Conformational dynamics of a photosynthetic light-harvesting complex in native thylakoid membranes

Photosynthetic light-harvesting antenna complexes (LHCs) of plants, moss and green algae form dynamic switches between light harvesting and excitation-quenched, dissipative states. This mechanism protects the photosynthetic apparatus under light stress via a photo protective membrane response. Herein, we demonstrate the application of solid-state NMR spectroscopy to wild type, heterogeneous thylakoid membranes of Chlamydomonas reinhardtii (Cr) and purified Cr Light harvesting Complex II (LHCII) reconstituted in thylakoid lipid membranes, to detect the conformational dynamics of LHCII under native conditions. We find that membrane-reconstituted LHCII contains sites that undergo fast, large-amplitude motions, including the phytol tails of two chlorophylls. Furthermore, plasticity is observed in the N-terminal stretch and in the trans-membrane helical edges facing the thylakoid lumen. In intact thylakoids, the dynamics of these protein and pigment sites is significantly reduced.

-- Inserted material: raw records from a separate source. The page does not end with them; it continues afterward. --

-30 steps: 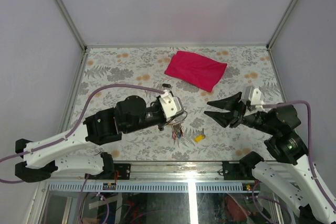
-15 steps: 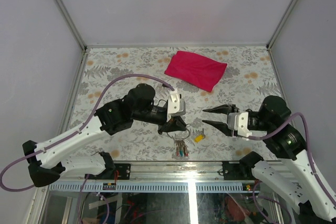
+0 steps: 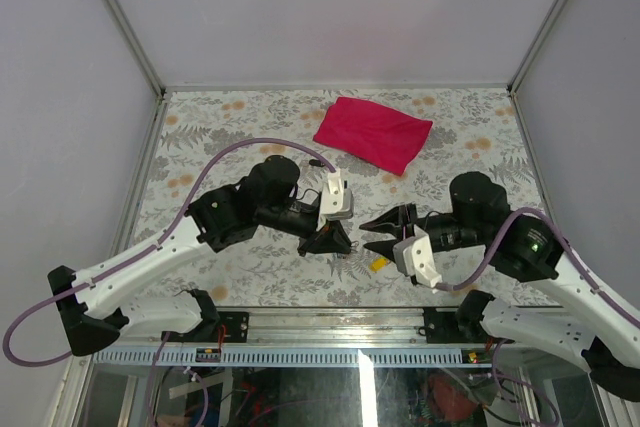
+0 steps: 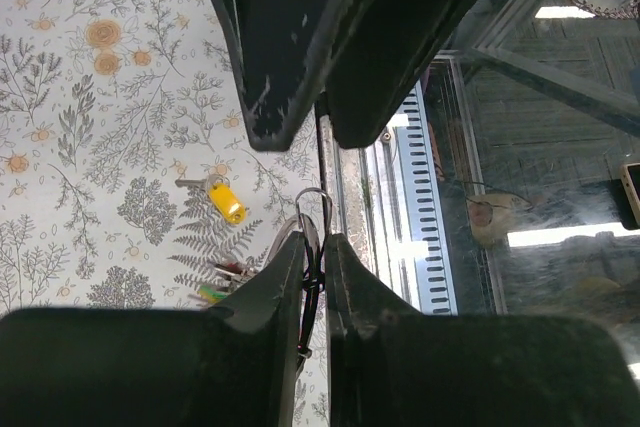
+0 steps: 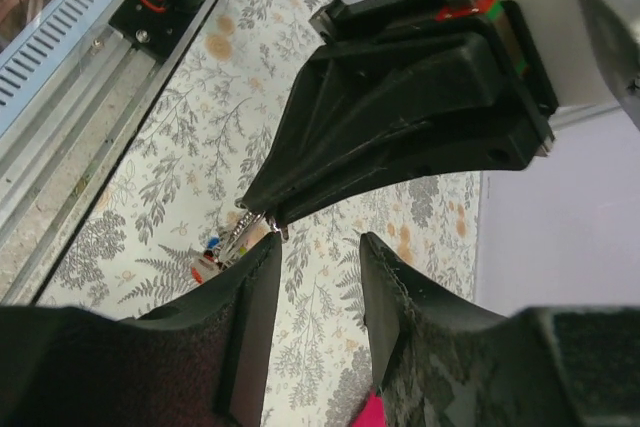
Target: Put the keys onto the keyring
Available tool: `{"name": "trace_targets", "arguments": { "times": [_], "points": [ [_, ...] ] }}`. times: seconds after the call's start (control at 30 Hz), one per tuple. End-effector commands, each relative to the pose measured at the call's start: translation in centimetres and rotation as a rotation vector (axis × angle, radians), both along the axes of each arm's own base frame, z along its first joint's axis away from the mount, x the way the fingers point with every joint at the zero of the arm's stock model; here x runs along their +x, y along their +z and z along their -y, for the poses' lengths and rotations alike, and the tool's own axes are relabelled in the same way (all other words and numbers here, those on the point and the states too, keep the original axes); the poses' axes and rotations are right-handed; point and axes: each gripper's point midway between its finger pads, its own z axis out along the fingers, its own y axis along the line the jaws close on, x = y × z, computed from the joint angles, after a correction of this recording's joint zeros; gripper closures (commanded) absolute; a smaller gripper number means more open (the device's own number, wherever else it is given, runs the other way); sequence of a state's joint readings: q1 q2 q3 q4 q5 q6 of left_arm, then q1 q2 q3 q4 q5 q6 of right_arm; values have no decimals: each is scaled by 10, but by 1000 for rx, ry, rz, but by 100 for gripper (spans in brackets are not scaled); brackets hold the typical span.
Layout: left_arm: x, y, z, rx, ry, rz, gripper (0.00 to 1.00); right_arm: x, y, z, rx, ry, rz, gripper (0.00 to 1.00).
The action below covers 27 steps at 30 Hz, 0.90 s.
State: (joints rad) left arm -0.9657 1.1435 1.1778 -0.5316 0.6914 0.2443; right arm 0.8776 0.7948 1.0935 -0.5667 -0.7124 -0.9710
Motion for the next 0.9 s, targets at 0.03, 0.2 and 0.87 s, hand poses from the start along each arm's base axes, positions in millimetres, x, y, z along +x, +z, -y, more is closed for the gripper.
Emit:
{"name": "trace_targets", "arguments": {
  "times": [0.03,0.2,0.87],
  "points": [
    [-3,18,0,-51,-33,23,100,8,6,-1,-44,-14,143,57],
    [-3,19,-1,-50,-32,21,100,4,-6,-7,-103,23,154,59],
    [-2,19,-1,-47,-21,15,100,-4,-22,-22,-136,61,180,73]
  ]
}}
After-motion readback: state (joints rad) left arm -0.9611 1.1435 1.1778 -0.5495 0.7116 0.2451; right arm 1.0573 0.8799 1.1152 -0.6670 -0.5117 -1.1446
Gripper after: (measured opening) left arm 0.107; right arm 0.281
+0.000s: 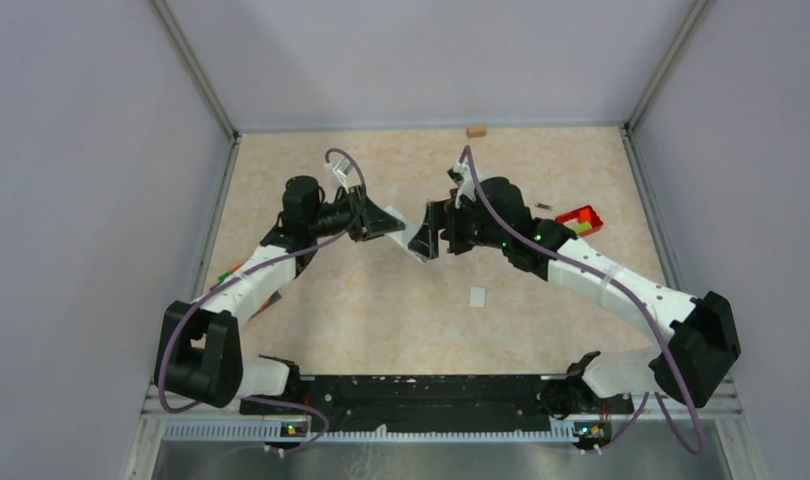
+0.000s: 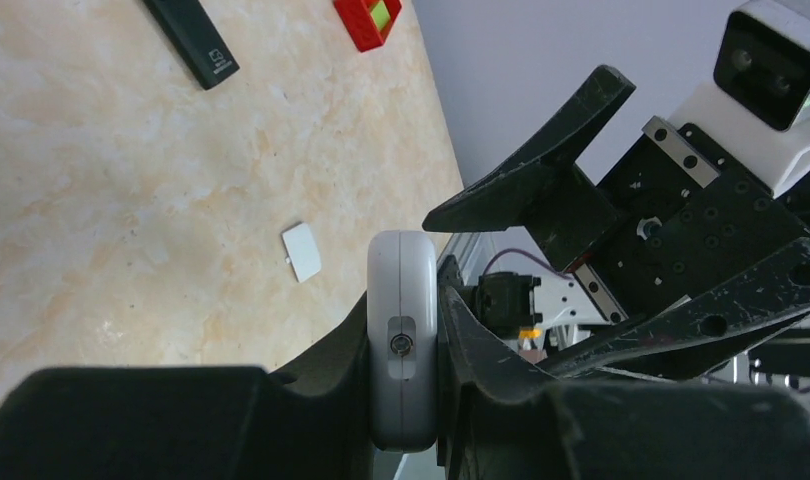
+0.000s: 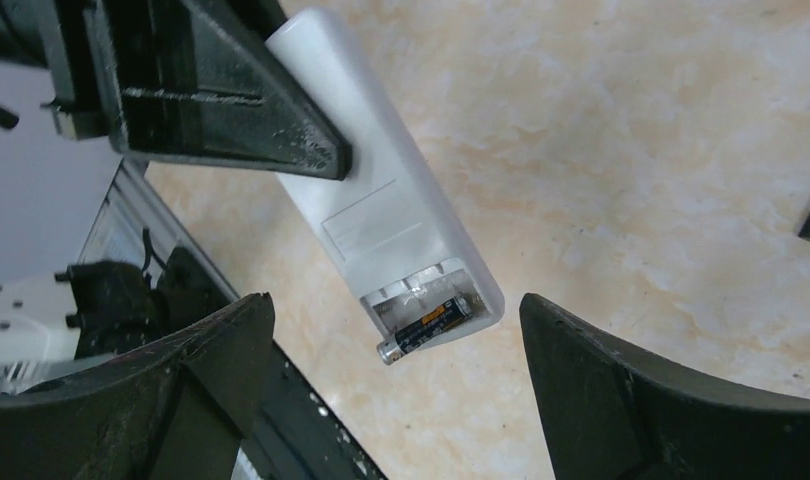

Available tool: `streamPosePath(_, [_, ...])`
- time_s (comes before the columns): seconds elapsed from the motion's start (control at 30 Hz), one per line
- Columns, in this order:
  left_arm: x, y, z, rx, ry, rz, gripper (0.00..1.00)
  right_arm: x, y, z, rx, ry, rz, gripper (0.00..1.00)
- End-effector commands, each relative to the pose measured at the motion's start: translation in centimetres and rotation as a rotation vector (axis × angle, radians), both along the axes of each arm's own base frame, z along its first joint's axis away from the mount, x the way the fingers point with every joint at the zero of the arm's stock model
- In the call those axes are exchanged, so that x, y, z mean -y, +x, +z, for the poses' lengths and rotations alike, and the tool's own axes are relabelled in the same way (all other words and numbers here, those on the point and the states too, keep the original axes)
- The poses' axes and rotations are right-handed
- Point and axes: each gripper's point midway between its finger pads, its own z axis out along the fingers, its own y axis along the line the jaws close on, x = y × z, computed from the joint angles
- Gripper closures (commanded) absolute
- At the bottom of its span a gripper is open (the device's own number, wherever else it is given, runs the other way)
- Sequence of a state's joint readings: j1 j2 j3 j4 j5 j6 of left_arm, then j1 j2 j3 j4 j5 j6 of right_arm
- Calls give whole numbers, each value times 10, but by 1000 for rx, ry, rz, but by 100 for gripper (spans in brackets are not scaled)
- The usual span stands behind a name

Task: Load the batteries into the remote control
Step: Load the battery into the remote control.

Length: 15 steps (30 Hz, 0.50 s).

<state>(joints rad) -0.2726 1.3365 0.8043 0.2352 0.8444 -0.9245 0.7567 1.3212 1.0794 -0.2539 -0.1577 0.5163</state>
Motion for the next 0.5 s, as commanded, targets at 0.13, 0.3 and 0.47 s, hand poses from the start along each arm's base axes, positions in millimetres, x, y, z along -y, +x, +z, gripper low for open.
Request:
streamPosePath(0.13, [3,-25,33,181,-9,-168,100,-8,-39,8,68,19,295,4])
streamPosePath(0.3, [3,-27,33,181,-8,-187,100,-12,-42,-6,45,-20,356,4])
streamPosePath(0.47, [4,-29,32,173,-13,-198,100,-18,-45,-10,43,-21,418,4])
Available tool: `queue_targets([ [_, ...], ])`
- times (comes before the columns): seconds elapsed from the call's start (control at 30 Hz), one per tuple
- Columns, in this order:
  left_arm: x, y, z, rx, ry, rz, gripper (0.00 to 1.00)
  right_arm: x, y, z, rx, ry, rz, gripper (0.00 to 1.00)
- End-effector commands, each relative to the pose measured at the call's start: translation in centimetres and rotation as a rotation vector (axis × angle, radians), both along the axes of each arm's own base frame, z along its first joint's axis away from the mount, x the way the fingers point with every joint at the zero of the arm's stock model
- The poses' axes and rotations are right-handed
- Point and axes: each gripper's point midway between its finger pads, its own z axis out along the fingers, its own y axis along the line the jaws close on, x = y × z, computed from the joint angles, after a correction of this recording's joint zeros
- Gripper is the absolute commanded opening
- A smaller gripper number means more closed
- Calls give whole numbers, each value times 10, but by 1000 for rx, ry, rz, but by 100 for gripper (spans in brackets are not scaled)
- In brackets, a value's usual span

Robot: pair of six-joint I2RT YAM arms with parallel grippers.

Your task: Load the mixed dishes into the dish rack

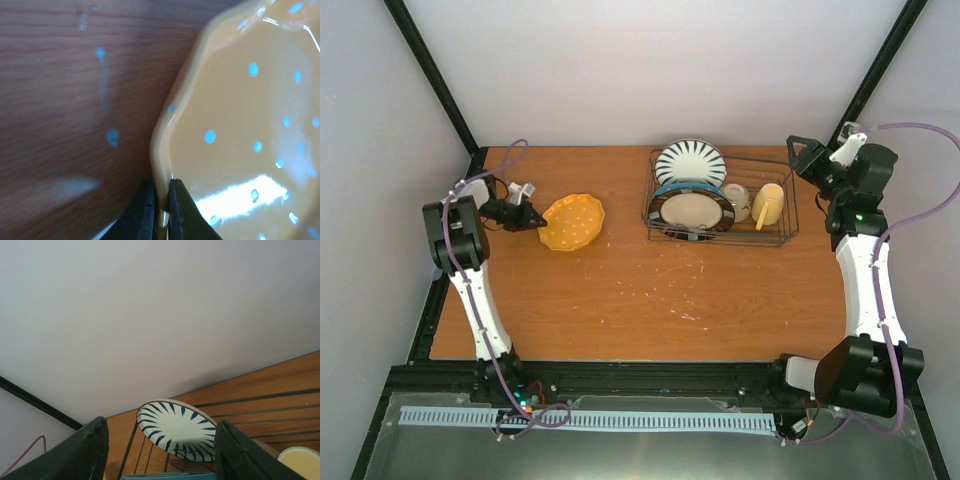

We conclude that LHCIIs contain flexible sites but that their conformational dynamics are constrained in vivo, implying that changes in the physicochemical environment are required to enable switching between different conformational states. In situ NMR spectroscopy opens a new route to investigate the plasticity of light-harvesting complexes and their seminal role in biological regulation mechanisms such as membrane state transitions, non-photochemical quenching or post-translational modifications.